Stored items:
----
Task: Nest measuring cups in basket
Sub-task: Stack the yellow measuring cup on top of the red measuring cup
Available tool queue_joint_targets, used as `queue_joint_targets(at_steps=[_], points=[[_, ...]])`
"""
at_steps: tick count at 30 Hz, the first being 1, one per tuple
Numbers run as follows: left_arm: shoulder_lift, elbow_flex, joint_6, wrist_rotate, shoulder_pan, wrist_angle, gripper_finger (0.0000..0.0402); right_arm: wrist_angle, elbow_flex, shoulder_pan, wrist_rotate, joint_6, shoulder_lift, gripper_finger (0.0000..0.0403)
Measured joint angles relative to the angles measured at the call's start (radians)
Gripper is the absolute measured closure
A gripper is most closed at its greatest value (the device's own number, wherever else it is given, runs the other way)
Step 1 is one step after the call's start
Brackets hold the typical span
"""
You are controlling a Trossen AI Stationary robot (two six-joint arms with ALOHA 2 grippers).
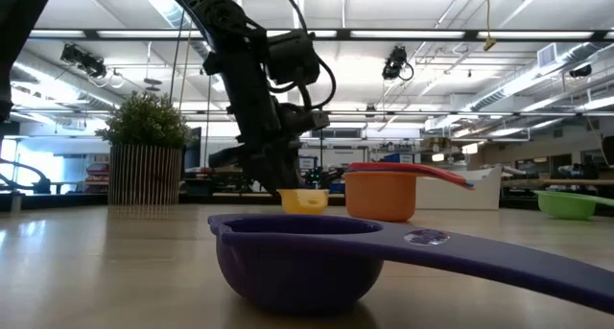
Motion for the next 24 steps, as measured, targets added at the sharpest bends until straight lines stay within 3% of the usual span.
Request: queue_joint_targets(at_steps=[5,10,24], points=[[0.016,0.0,-0.014,0.002,0.0,0.025,0.0332,0.001,0.0,0.0,0.0,0.0,0.0,0.0351],[0.016,0.0,-0.016,0.007,0.0,0.015,0.0387,0.002,0.0,0.0,0.001,0.0,0.0,0.0351],[-0.076,0.0,-0.138,0.043,-0.029,-0.06,0.039,0.003,0.0,0.0,0.021,-0.101,-0.052,0.0351]])
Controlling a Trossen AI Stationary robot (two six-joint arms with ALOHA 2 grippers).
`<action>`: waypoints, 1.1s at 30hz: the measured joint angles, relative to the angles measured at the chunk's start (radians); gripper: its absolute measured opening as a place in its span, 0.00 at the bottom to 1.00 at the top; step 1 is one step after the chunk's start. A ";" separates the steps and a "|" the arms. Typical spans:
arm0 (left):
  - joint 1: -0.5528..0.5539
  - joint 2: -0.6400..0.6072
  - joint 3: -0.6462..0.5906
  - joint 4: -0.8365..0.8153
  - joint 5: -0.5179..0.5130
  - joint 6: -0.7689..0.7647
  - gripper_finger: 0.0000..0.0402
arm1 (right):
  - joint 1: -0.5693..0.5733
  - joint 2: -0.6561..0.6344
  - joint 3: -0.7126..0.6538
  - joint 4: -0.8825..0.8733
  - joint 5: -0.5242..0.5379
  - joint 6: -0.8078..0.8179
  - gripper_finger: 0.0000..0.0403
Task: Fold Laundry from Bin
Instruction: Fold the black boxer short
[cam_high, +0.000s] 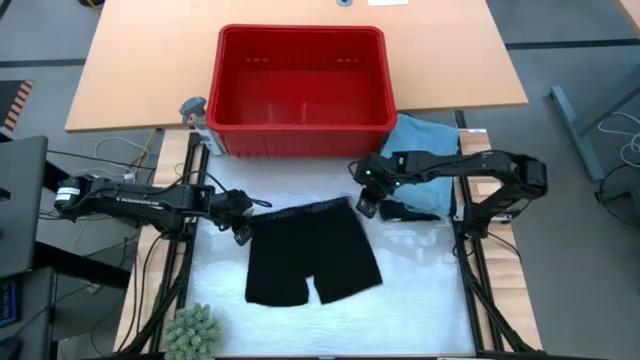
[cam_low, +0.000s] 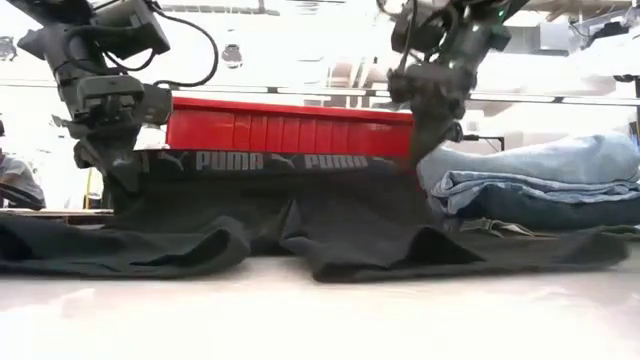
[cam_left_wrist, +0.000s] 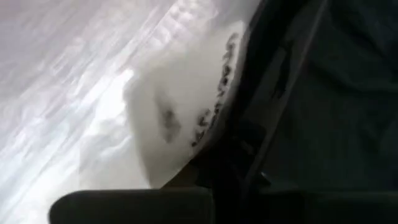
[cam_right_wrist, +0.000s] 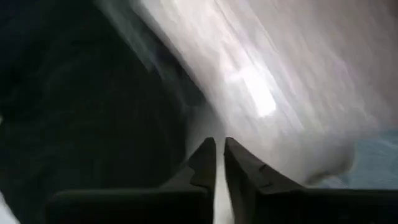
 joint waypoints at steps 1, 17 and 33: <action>0.003 0.000 0.000 0.003 -0.001 0.012 0.03 | -0.006 0.016 0.000 0.001 0.001 0.000 0.16; 0.047 0.001 0.000 -0.022 0.036 0.098 0.54 | 0.001 0.137 0.055 0.106 0.011 -0.044 0.38; 0.068 -0.012 0.077 -0.098 -0.094 0.031 0.66 | 0.093 0.142 0.082 0.267 0.047 -0.105 0.35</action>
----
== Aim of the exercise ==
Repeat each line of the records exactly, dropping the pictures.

== Answer section ==
Task: Nest measuring cups in basket
Sub-task: Stack the yellow measuring cup on top of the red measuring cup
Available tool queue_joint_targets, used as `queue_joint_targets(at_steps=[_], points=[[_, ...]])`
"""
at_steps: tick count at 30 Hz, the first being 1, one per tuple
Numbers run as follows: left_arm: shoulder_lift, elbow_flex, joint_6, wrist_rotate, shoulder_pan, wrist_angle, gripper_finger (0.0000..0.0402); right_arm: wrist_angle, elbow_flex, shoulder_pan, wrist_rotate, joint_6, shoulder_lift, gripper_finger (0.0000..0.0403)
Measured joint angles relative to the angles measured at the call's start (radians)
Gripper is the absolute measured closure
A gripper is most closed at its greatest value (the device's own number, wherever else it is given, runs the other way)
Step 1 is one step after the call's start
Brackets hold the typical span
"""
You are controlling a Trossen AI Stationary robot (two six-joint arms with ALOHA 2 grippers).
Motion for the next 24 steps, as measured, targets added at the sharpest bends until straight lines stay within 3% of the usual span.
Request: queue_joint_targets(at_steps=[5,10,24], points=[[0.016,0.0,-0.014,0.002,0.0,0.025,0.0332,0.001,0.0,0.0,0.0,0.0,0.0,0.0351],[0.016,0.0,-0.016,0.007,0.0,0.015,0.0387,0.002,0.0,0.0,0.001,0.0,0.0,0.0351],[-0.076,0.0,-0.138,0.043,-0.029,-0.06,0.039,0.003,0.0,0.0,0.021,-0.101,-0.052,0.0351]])
Controlling a Trossen AI Stationary robot (two six-joint arms with ALOHA 2 grippers).
`<action>`: waypoints, 1.1s at 30hz: the measured joint angles, relative to the angles measured at the chunk's start (radians); gripper: its absolute measured opening as a place in its span, 0.00 at the bottom to 1.00 at the top; step 1 is one step after the chunk's start. A ";" separates the steps and a "|" the arms. Typical spans:
arm0 (left):
  - joint 1: -0.5528..0.5539
  - joint 2: -0.6400..0.6072
  - joint 3: -0.6462..0.5906
  - joint 4: -0.8365..0.8153
  - joint 5: -0.5179..0.5130
  - joint 6: -0.7689..0.7647
  - gripper_finger: 0.0000..0.0402
arm1 (right):
  - joint 1: -0.5693..0.5733
  - joint 2: -0.6561..0.6344
  - joint 3: -0.7126..0.6538
  - joint 4: -0.8825..0.8733
  - joint 5: -0.5242..0.5379
  - joint 6: -0.8078..0.8179
  - gripper_finger: 0.0000..0.0403
Task: Fold Laundry from Bin
Instruction: Fold the black boxer short
[cam_high, +0.000s] 
[cam_low, +0.000s] 
[cam_left_wrist, +0.000s] 
[cam_right_wrist, +0.000s] 
 joint waypoints at steps 1, 17 and 33: <action>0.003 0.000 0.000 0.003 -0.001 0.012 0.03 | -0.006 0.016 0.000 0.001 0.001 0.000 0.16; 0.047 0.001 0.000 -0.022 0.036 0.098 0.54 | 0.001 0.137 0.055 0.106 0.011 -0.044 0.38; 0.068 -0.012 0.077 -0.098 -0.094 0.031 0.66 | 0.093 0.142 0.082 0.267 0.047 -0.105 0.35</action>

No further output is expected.